For BrandZap, this also created a more efficient way to support the client over time. Instead of manually drawing every new icon request, the effort went into designing the workflow, encoding the style, and creating a repeatable production system. From there, the client could generate new options, choose the strongest ones, and keep their materials moving without compromising the brand.
The final workflow gave August Schools a scalable way to maintain and extend its custom iconography system.
For the internal marketing team, it reduced dependency on external design support for every small visual need. New decks, collateral, website sections, and campaign assets could be supported with icons that felt aligned with the existing brand.

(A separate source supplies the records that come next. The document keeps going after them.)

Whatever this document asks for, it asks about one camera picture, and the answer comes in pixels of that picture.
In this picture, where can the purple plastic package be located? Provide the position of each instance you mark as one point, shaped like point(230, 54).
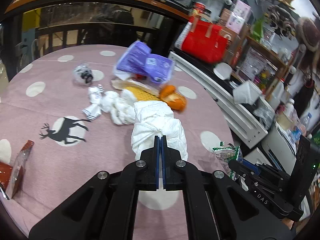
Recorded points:
point(139, 60)

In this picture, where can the white top left drawer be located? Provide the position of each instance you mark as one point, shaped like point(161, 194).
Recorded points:
point(240, 117)

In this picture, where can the white striped wrapper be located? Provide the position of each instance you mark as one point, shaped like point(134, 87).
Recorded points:
point(95, 96)

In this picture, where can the green white snack bag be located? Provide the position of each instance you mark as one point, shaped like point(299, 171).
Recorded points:
point(225, 153)

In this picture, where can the large white tissue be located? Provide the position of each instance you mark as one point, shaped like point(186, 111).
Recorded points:
point(155, 118)

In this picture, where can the yellow mesh snack tray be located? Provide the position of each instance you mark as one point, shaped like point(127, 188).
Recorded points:
point(141, 91)

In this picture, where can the orange peel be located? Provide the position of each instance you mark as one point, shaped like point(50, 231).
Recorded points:
point(174, 100)

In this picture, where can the clear water bottle blue label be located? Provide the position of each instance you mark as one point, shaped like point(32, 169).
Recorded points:
point(301, 127)

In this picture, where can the white printer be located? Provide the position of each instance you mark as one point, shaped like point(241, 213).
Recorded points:
point(275, 150)

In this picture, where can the pink polka dot tablecloth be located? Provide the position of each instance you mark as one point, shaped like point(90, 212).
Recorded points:
point(45, 92)

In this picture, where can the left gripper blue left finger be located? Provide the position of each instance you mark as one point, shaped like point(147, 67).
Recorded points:
point(156, 156)

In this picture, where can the red tote bag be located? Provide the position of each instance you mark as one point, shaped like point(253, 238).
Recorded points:
point(204, 41)

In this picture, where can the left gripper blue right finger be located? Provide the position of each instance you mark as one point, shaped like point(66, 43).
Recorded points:
point(163, 148)

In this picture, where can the small white tissue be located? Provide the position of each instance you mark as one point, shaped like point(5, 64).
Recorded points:
point(120, 106)

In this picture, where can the red clear snack wrapper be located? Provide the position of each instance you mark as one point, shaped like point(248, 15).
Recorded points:
point(12, 176)

For BrandZap, it reduced repetitive production work while preserving creative control over the visual system.
Most importantly, the workflow helped solve a common brand handoff problem: how to keep a custom identity consistent after the original design work is complete.
For the brand, it meant the icon system could grow without drifting.
Instead of handing over a fixed set of icons and hoping they would be enough, BrandZap created a system for making more. The result was a more flexible brand asset pipeline — one that combined design direction, AI generation, refinement, and production-ready SVG output into a repeatable process.
A strong brand system should not only define what exists today. It should also help teams create what they need tomorrow.
For August Schools, AI was not used as a shortcut around branding. It was used as a way to make the brand more operational — turning a custom visual style into a repeatable workflow that could support the team as the company’s marketing needs continued to expand.